Em seguida, selecione o modo DSEVC do amplificador. Na seção de modo do amplificador, selecione o botão SEVC e mude a alavanca para o Disconte. Posição sevc.
Defina a taxa de comutação para 500 a 1.000 hertz, conforme determinado pela velocidade do eletrodo. Depois disso, entregue um flash de luz e observe o fluxo de íons evocado. Em seguida, entregue um par de pulsos de luz e aplique o segundo flash após um intervalo de tempo desejado.
Digitalize as correntes em amostragem de 10 kilohertz com o software de aquisição de dados e salve os dados para análise off-line. Mostrado aqui é um protocolo de dois pulsos. Estímulos leves foram aplicados a zero milissegundos e 700 milissegundos.
Este número mostra a recuperação da dessensibilização.
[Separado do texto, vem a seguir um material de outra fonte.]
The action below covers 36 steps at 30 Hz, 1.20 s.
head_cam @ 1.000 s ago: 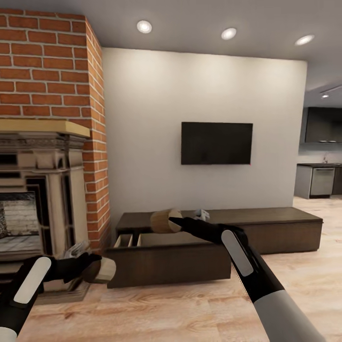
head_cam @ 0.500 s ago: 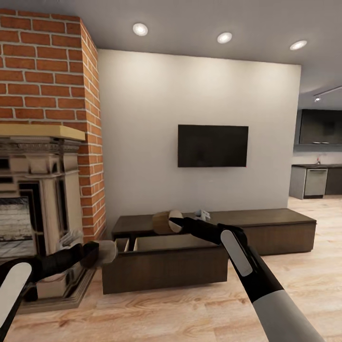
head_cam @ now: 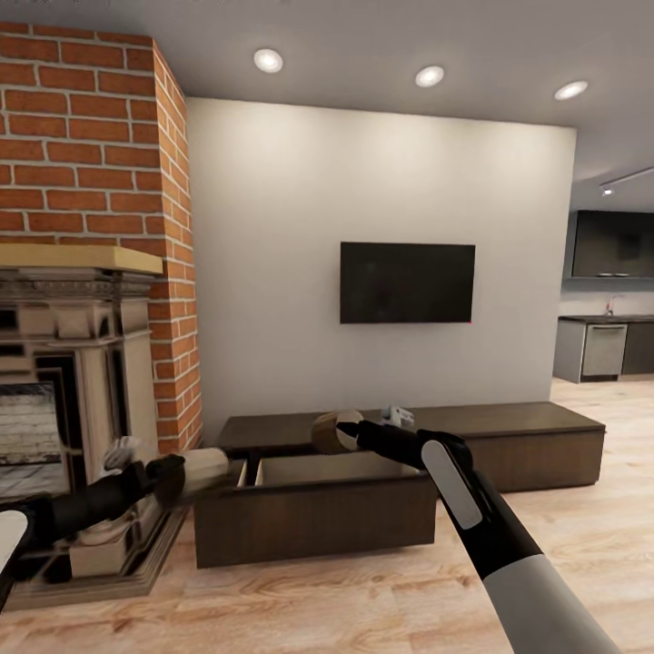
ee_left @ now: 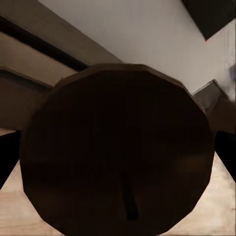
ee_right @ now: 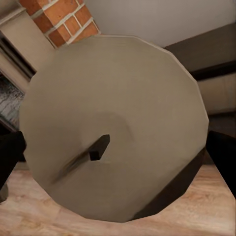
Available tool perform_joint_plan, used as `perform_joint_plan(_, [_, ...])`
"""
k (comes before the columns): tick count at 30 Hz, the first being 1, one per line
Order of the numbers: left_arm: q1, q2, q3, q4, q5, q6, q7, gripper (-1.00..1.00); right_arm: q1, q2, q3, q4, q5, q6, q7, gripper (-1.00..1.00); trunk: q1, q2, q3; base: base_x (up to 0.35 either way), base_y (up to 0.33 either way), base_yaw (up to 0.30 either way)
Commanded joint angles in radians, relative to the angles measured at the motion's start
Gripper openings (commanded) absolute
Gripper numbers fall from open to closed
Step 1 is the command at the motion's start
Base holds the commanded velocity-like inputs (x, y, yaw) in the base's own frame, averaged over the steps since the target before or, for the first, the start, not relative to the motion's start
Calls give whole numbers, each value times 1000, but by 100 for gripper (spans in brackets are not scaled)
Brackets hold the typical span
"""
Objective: Place each of the two pumpkins and all three candles from the living room inside a cabinet in the living room (use any cabinet), then make sure every cabinet is closed, and position the cauldron so it is next to a table in the living room.
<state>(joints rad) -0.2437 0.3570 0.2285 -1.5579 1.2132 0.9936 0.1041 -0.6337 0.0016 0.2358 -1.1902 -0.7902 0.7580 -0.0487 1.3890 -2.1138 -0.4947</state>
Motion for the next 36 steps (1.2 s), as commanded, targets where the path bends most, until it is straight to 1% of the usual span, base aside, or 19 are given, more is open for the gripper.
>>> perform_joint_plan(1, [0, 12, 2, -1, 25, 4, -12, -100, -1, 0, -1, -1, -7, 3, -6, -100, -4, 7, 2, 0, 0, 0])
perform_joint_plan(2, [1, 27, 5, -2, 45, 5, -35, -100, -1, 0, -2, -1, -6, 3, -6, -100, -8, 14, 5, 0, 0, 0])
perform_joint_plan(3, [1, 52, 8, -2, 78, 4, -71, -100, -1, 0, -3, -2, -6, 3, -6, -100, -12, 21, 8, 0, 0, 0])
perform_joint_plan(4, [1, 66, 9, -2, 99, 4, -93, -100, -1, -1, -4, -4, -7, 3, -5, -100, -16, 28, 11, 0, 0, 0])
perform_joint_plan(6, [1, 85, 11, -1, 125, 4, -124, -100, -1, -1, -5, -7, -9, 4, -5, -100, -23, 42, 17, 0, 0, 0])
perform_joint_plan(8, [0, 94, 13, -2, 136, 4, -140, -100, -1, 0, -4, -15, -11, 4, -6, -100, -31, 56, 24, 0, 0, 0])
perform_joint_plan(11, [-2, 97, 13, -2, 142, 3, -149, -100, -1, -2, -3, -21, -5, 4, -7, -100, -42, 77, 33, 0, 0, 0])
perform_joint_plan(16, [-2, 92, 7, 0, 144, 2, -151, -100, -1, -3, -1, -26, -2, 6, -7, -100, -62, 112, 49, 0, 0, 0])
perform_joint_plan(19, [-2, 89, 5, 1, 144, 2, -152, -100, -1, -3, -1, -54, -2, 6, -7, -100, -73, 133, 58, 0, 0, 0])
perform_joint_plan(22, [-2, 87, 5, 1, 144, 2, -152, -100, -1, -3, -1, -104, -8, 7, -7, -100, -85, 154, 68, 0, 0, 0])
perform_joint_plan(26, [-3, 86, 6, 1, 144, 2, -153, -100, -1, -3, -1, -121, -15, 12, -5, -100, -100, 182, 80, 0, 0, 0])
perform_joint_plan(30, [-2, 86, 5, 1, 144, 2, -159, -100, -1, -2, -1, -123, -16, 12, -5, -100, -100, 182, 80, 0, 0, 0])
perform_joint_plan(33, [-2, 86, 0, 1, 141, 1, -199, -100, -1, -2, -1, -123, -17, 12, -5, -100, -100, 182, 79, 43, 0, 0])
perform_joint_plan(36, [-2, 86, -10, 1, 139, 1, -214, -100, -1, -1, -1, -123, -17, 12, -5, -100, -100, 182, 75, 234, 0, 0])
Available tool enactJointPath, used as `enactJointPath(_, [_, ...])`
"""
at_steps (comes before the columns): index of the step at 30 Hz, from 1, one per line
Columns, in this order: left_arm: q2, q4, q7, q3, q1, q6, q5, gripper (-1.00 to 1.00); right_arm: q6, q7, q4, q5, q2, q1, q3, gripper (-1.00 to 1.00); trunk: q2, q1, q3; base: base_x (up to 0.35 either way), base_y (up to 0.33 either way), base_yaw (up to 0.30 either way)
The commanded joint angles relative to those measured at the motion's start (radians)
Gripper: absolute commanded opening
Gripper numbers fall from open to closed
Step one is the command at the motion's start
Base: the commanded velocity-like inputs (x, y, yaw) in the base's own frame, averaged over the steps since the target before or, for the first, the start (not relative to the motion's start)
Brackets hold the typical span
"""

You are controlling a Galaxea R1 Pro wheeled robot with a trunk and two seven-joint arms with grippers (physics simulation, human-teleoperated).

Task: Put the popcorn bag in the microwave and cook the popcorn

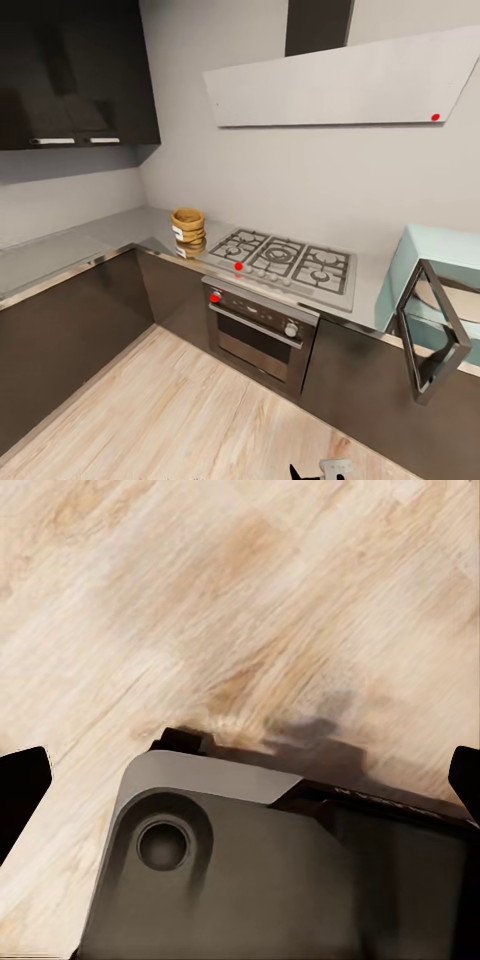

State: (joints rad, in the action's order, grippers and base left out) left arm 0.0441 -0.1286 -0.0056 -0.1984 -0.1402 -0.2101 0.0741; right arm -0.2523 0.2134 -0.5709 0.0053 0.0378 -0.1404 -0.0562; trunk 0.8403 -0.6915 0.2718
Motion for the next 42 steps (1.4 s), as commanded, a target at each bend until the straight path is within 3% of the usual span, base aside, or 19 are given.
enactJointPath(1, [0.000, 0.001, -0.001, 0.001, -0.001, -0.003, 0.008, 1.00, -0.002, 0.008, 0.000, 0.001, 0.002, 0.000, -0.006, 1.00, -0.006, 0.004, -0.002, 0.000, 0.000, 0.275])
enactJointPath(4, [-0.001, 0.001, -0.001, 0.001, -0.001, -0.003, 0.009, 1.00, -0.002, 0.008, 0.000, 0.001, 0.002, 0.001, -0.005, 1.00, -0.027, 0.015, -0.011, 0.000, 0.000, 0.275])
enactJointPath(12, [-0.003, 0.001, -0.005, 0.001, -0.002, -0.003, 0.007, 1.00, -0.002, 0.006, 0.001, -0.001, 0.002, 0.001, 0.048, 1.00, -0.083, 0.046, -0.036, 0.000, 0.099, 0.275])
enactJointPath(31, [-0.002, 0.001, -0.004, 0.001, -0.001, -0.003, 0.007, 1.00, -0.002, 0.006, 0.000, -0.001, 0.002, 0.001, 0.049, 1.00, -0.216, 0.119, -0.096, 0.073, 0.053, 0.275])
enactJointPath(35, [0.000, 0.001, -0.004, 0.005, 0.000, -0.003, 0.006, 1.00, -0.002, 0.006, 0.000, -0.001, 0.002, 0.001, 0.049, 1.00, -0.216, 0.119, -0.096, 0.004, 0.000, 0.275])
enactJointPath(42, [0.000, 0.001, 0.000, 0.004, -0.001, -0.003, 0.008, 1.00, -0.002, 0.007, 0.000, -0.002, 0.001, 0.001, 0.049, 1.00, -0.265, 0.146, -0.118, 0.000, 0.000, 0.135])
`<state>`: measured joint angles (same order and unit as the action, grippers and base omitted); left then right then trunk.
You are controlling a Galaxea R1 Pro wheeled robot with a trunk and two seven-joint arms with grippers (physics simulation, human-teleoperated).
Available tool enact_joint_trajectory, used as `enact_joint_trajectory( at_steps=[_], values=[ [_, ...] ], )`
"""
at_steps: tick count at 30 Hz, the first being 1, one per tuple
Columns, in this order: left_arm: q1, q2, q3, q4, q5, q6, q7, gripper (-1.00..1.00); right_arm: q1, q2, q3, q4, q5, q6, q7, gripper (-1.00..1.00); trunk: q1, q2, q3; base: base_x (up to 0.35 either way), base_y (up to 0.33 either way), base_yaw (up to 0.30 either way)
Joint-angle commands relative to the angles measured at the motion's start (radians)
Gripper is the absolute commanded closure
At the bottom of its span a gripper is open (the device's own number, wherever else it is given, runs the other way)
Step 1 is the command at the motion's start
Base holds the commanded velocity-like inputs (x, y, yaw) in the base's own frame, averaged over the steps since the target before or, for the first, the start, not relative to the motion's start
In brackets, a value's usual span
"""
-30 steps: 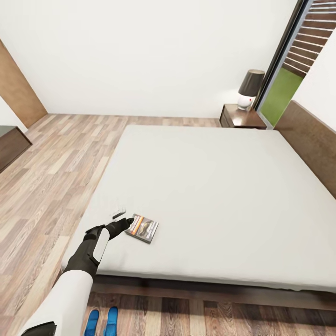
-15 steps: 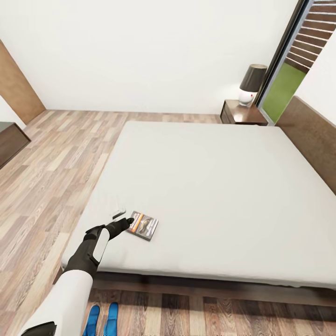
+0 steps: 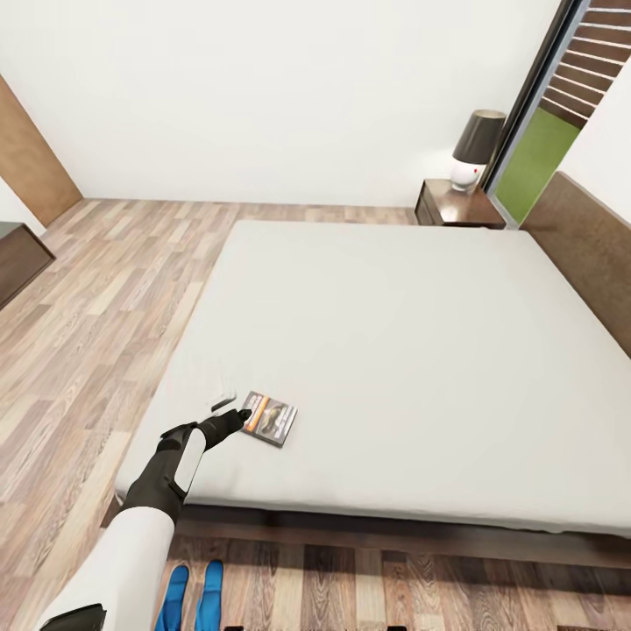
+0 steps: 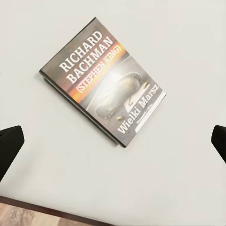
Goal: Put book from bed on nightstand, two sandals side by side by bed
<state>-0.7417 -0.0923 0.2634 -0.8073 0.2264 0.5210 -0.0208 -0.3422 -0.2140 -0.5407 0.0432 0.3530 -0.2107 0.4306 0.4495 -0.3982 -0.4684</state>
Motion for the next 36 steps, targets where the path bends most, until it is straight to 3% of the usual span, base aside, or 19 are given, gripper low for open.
enact_joint_trajectory(
  at_steps=[1,36],
  values=[
    [-0.001,-0.001,0.005,-0.001,0.004,0.007,-0.002,-1.0,-0.001,-0.001,-0.008,0.004,0.009,-0.007,0.0,-1.0,0.0,-0.002,-0.003,0.0,0.0,0.0],
    [-0.001,0.0,0.006,-0.003,0.004,0.007,-0.002,-1.0,-0.001,-0.001,-0.008,0.004,0.009,-0.007,0.0,-1.0,0.0,-0.002,-0.057,0.0,0.0,0.0]
  ],
)
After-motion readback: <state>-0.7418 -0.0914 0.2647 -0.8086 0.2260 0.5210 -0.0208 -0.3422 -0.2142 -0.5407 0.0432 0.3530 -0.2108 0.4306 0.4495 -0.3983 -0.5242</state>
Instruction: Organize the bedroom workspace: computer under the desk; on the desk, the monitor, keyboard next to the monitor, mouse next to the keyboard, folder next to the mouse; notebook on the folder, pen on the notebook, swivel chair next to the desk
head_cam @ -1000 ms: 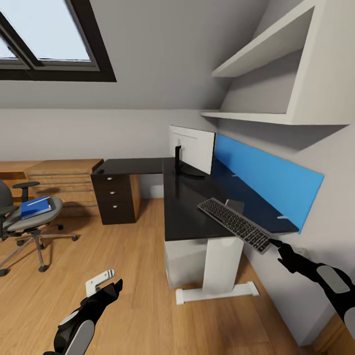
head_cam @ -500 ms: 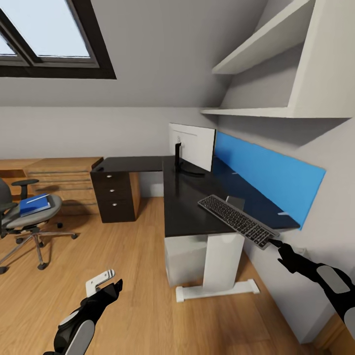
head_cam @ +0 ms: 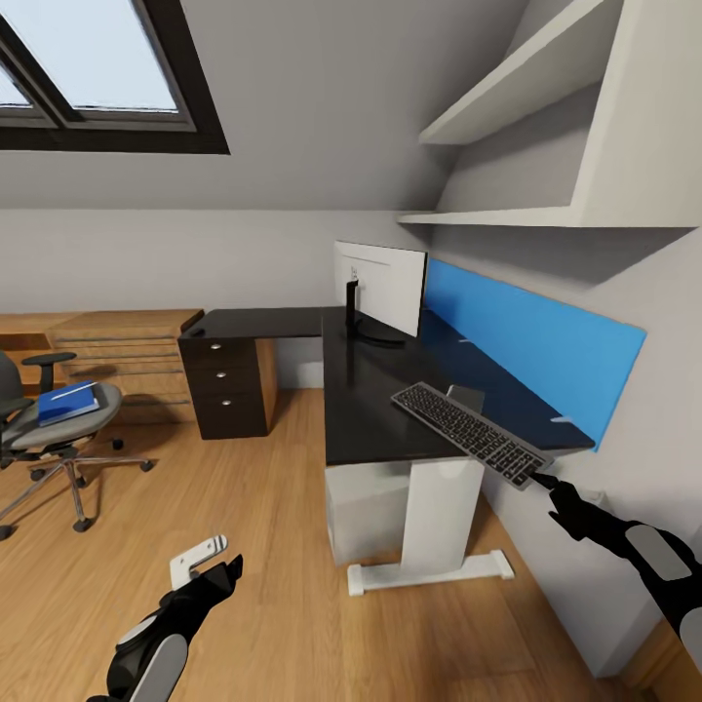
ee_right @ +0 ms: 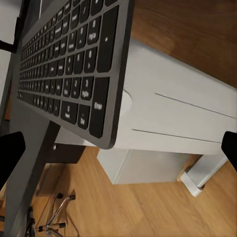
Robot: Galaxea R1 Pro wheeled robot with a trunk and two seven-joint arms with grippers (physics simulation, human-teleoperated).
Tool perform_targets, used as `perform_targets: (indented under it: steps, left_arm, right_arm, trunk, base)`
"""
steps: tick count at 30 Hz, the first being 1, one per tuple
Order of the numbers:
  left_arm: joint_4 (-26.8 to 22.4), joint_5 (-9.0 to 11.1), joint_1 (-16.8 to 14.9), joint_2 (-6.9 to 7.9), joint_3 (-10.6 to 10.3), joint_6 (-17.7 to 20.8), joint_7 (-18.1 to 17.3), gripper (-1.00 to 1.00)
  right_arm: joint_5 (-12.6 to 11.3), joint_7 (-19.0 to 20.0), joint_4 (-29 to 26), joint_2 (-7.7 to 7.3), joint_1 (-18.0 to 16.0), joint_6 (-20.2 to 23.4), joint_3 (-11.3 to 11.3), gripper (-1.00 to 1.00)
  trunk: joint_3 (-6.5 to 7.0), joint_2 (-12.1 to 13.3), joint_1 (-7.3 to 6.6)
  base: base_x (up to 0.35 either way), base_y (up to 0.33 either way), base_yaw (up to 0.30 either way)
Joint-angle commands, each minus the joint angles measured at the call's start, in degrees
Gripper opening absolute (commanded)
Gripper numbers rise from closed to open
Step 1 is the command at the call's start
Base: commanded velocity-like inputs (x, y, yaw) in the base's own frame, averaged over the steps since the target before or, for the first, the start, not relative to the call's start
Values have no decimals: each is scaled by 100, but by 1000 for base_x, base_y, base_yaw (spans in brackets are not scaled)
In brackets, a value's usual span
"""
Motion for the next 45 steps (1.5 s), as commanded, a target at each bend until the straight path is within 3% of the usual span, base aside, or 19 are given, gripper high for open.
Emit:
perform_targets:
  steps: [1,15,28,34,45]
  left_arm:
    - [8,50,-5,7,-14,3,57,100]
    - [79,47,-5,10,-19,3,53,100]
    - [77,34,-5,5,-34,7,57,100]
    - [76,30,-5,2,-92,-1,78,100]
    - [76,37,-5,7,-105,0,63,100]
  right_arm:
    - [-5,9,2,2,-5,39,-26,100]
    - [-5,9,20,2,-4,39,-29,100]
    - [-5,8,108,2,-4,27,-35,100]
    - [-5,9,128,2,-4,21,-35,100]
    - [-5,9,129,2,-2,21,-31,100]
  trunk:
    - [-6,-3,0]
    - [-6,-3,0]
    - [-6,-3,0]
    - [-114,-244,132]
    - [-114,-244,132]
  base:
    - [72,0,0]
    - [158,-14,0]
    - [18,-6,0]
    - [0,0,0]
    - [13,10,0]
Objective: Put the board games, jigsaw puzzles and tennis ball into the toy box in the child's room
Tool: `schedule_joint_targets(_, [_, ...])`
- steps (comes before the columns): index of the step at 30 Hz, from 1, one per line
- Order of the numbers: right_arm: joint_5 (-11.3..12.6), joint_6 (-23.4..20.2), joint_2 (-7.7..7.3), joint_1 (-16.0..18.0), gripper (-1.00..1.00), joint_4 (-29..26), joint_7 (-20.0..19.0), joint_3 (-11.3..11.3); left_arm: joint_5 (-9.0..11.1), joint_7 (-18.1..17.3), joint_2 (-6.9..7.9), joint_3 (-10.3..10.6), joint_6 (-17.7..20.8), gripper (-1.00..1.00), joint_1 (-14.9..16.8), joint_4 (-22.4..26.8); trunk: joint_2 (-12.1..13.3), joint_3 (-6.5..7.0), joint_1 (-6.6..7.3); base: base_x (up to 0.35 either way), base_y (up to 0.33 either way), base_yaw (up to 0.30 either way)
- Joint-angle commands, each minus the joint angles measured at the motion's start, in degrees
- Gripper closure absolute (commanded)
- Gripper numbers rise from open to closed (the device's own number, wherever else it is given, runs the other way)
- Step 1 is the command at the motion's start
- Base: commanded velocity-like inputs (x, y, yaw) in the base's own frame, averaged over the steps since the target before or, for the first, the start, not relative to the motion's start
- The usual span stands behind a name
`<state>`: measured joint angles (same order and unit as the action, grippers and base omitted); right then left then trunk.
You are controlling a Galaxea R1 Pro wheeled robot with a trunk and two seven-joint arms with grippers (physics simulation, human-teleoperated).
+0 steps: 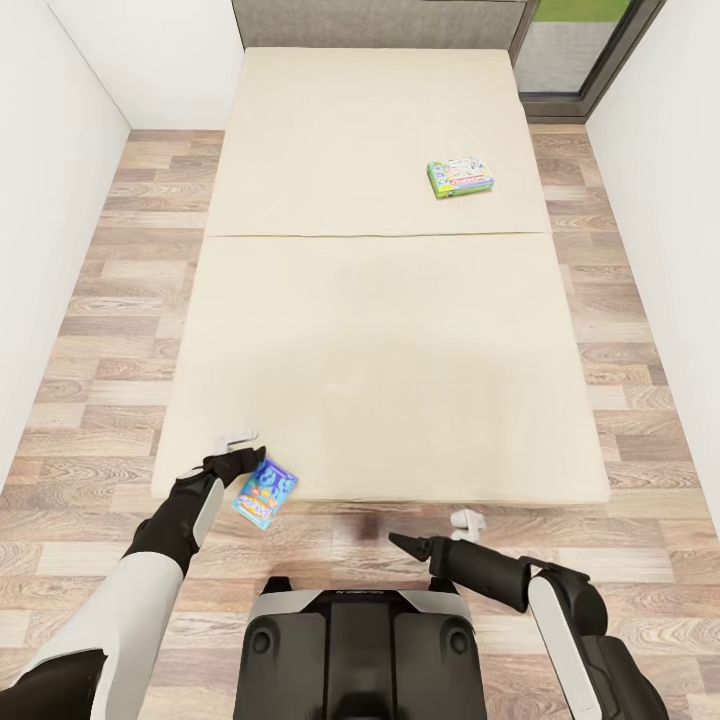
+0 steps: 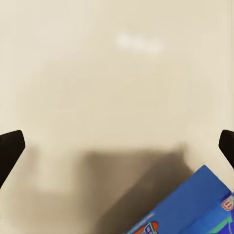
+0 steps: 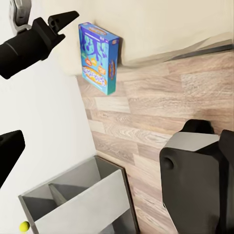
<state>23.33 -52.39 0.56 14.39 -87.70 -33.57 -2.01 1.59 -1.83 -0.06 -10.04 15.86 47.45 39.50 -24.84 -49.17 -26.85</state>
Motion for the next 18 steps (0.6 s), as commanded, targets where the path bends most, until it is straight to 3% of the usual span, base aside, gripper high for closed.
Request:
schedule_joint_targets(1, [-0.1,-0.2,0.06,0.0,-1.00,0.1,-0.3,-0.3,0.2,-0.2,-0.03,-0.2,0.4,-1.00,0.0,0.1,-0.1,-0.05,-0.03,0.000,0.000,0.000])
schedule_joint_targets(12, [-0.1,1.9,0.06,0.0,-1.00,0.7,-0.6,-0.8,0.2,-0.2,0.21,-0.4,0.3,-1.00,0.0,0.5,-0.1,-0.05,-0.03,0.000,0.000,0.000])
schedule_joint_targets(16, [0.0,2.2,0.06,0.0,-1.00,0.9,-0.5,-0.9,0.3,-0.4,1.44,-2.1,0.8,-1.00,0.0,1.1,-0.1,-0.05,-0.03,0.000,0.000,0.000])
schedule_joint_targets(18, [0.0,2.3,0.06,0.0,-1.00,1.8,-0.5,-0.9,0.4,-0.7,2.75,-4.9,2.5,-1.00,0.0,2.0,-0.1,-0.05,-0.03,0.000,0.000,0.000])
Aqui está a recuperação da latência, aqui está o pico de recuperação atual, e aqui está o tempo de dessensibilização constante de recuperação tau. Os experimentos foram realizados a zero horas de circadiano.
Este número mostra a recuperação da dessensibilização em função do tempo circadiano. Esta é a recuperação do iP, esta é a recuperação de L, e esta é a recuperação de tau, e este gráfico mostra as constantes de tempo ponderadas. Os processos bifásicos são marcados com uma flecha.
Uma vez dominada, essa técnica pode ser feita em duas horas, se for feita corretamente. Ao tentar este procedimento, é importante lembrar-se de mirar em um baixo ruído e baixa corrente de vazamento, deficiência fotorreceptora. Após esse procedimento, outros métodos, como ensaios farmacológicos, podem ser feitos para responder a perguntas adicionais, como o envolvimento de determinados canais, receptores ou vias de sinalização.
Após seu desenvolvimento, essa técnica abriu caminho para pesquisadores do campo da neurobiologia explorarem a dependência do tempo circadiano das propriedades eletrofisiológicas das células fotorreceptoras. Depois de assistir a este vídeo, você deve ter uma boa compreensão de como estudar a dessensibilização e recuperação da corrente de transdução ativada pela luz usando a técnica de gravação intracelular.